Nuova recensione: Star wars: Ultimi jedi 22.12.2017



E insieme con loro — e una buona metà dei fan di «guerre Stellari». Che porta in sé la leggendaria saga di spazio intitolato «gli Ultimi jedi»?

Grazie agli sforzi di Disney, sotto la cui ala dopo l’acquisto della Lucasfilm nel 2012 sono passati i diritti di «Star wars», al pubblico viene già la seconda parte di una nuova trilogia (e l’ottava in ordine cronologico originale киновселенной). La prima, «il Risveglio della forza», ha suscitato giudizi contrastanti, ma in generale, come per me, sembrava tutto a posto: solido registica di mano di Jj Abrams non ha permesso la trama è assolutamente scivolare a livello spaziale «Zita e Gita». Dopo aver visto «l’Ultimo jedi» associazione indiana cinema накатили con una nuova forza.

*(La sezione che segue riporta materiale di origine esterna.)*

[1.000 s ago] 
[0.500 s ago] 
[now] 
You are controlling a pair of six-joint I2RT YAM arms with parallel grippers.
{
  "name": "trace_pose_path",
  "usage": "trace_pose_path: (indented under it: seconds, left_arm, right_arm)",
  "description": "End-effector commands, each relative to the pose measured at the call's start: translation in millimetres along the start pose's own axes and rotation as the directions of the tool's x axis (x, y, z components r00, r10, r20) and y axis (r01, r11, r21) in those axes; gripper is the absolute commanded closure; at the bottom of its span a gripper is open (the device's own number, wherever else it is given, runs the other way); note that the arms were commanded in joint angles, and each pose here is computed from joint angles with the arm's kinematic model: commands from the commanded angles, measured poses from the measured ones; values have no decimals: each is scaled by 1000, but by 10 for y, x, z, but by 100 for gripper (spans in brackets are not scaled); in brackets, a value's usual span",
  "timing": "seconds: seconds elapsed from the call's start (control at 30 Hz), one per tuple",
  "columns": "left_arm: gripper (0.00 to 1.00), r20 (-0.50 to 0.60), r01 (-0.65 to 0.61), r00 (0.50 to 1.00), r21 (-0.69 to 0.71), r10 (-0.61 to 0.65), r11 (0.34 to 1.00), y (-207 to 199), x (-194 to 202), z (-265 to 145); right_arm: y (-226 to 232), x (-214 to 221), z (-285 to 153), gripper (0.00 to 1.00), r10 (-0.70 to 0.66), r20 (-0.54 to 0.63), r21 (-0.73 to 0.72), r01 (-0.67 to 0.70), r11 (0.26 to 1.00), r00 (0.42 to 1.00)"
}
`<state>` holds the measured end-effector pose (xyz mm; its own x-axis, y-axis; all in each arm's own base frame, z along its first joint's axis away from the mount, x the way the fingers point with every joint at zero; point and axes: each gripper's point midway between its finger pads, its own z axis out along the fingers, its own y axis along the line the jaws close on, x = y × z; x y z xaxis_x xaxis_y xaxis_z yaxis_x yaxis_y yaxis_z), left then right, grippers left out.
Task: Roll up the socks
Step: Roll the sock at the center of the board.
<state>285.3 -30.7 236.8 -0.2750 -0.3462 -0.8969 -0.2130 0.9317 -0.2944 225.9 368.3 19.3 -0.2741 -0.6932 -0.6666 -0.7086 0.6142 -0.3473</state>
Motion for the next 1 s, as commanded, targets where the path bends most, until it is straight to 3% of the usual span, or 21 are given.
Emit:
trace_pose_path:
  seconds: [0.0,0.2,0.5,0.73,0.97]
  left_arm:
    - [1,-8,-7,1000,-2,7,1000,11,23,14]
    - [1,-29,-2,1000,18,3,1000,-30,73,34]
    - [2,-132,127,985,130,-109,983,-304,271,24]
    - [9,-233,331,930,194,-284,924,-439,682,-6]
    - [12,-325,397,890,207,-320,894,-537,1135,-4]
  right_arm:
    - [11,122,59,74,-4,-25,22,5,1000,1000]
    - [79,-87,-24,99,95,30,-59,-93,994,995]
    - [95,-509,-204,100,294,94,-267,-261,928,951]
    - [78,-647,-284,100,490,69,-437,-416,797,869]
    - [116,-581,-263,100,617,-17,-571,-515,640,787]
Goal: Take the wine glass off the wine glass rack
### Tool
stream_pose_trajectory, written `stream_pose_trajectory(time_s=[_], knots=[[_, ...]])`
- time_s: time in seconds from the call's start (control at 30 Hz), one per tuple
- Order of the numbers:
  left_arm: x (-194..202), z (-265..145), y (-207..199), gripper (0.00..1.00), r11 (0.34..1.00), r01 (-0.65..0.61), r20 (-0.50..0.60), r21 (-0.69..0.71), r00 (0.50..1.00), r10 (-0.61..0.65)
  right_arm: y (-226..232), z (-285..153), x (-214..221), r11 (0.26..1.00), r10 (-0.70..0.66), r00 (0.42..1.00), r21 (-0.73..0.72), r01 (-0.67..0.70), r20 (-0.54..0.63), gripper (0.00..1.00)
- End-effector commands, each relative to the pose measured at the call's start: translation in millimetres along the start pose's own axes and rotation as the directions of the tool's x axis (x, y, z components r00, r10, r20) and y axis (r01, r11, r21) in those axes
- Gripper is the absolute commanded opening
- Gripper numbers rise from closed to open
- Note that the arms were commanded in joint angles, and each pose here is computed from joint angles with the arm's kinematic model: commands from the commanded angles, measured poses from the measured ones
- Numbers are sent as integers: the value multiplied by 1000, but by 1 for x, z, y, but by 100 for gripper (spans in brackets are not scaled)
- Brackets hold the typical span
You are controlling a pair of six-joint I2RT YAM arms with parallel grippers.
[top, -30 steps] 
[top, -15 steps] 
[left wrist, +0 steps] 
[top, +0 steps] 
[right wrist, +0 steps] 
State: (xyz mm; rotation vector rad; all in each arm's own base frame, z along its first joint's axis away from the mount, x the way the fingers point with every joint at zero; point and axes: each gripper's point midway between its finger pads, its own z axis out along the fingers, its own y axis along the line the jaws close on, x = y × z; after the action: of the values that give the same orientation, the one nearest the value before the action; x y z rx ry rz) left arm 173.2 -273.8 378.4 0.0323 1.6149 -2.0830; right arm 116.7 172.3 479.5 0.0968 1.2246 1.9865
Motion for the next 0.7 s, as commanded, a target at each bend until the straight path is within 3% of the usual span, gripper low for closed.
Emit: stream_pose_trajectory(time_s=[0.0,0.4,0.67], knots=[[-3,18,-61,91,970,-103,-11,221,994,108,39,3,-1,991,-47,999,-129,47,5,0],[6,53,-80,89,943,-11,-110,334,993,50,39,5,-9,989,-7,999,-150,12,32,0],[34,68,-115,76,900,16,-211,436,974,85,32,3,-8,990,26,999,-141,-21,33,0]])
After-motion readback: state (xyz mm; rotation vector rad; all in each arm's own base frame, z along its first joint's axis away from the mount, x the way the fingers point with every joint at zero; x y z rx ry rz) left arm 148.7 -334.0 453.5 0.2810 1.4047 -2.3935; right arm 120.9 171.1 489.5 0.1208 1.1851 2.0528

Spingere tanto pathos, напускного мелодраматизма e pianoforti a coda in un cespuglio a 152 minuti di cronometraggio è bisogno di cercare. Gli sceneggiatori, i quali, a quanto pare, finalmente ha rotto ideologico paralisi, completamente dimenticato che cos’è la logica e il buon senso. Ray (personaggio di Daisy Ridley), apparentemente, solo l’altro ieri era normale сборщицей detriti sulla Джакке (dimenticato da dio pianeta ai margini dell’universo), e già dopo un paio di lezioni da una versione piu ‘ anziana di Luke Skywalker ha abilmente brandisce una spada laser e schiaccia i nemici a sinistra e a destra. Anche se dal passato dipinti ricordiamo che studiare джедайской scienza talento i bambini dovrebbero non un anno. Viene fuori una cosa divertente: la Forza, la gestione di cui hanno studiato i jedi, Johnson è diventato qualcosa di un prodotto di largo consumo. Per lei ora è possibile passare come in un supermercato per la vodka. ? , Usala. Quali мидихлорианы?! È troppo difficile.

I soldati dell’esercito di Primo ordine, che devono ispirare la paura di guardare in un film irrimediabilmente stupidi e causano solo pietà. E non c’è da stupirsi: Верховый leader Сноук (in poche parole, il cattivo principale), di sinistro personaggio in «il Risveglio della forza», qui trasformato in una sorta di pathos clown.

Beh e che il cinema indiano senza lacrime? In «degli Ultimi джедаях» piangono quasi tutti. Il capo della Resistenza Leia Organa piange perché i suoi soldati muoiono, e il figlio (Master Ren, egli stesso Ben Solista) è passato al lato oscuro della Forza e ha fatto a pezzi il padre, Han solo. Ray versa lacrime per le ingiustizie del mondo e di dubbia agonia mentale. Luke Скайоукер anche пошмыгивает il naso, poiché Master Ren — il suo allievo e che la vaga traccia scura, Luke sente in colpa. Infine, il Piccone, pronto a piangere solo perché il suo tormento fantasmi Chiaro dello scorso Scuro e del presente. Vuole essere un degno successore di affari di suo nonno (il signore oscuro dei sith Darth Vader), ma ricorda più incerta di sé истеричку. Alla fine, siamo arrivati al problema principale di nuove «guerre Stellari»: la mancanza di eroi, in cui non si vuole avviare un pomodoro marcio. Dalla vecchia guardia creatori diligentemente perdono, ma non introducono nel film nessuno che vale la pena almeno di cappa di Darth Vader. Dei piccoli vantaggi di lavorare Johnson si possono citare, a meno che, un paio di scene memorabili (ad esempio, Ray in una grotta nell’infinito riflesso), tipo di Benicio Del Toro, bene, tutto.

Un altro punto luminoso — i personaggi secondari: droide BB-8 e uccellini porgy (una bella aliena animali, che ricorda un incrocio tra un pinguino con un criceto). Ma in un cartoon disney умилительности, come pinguini, non volerai.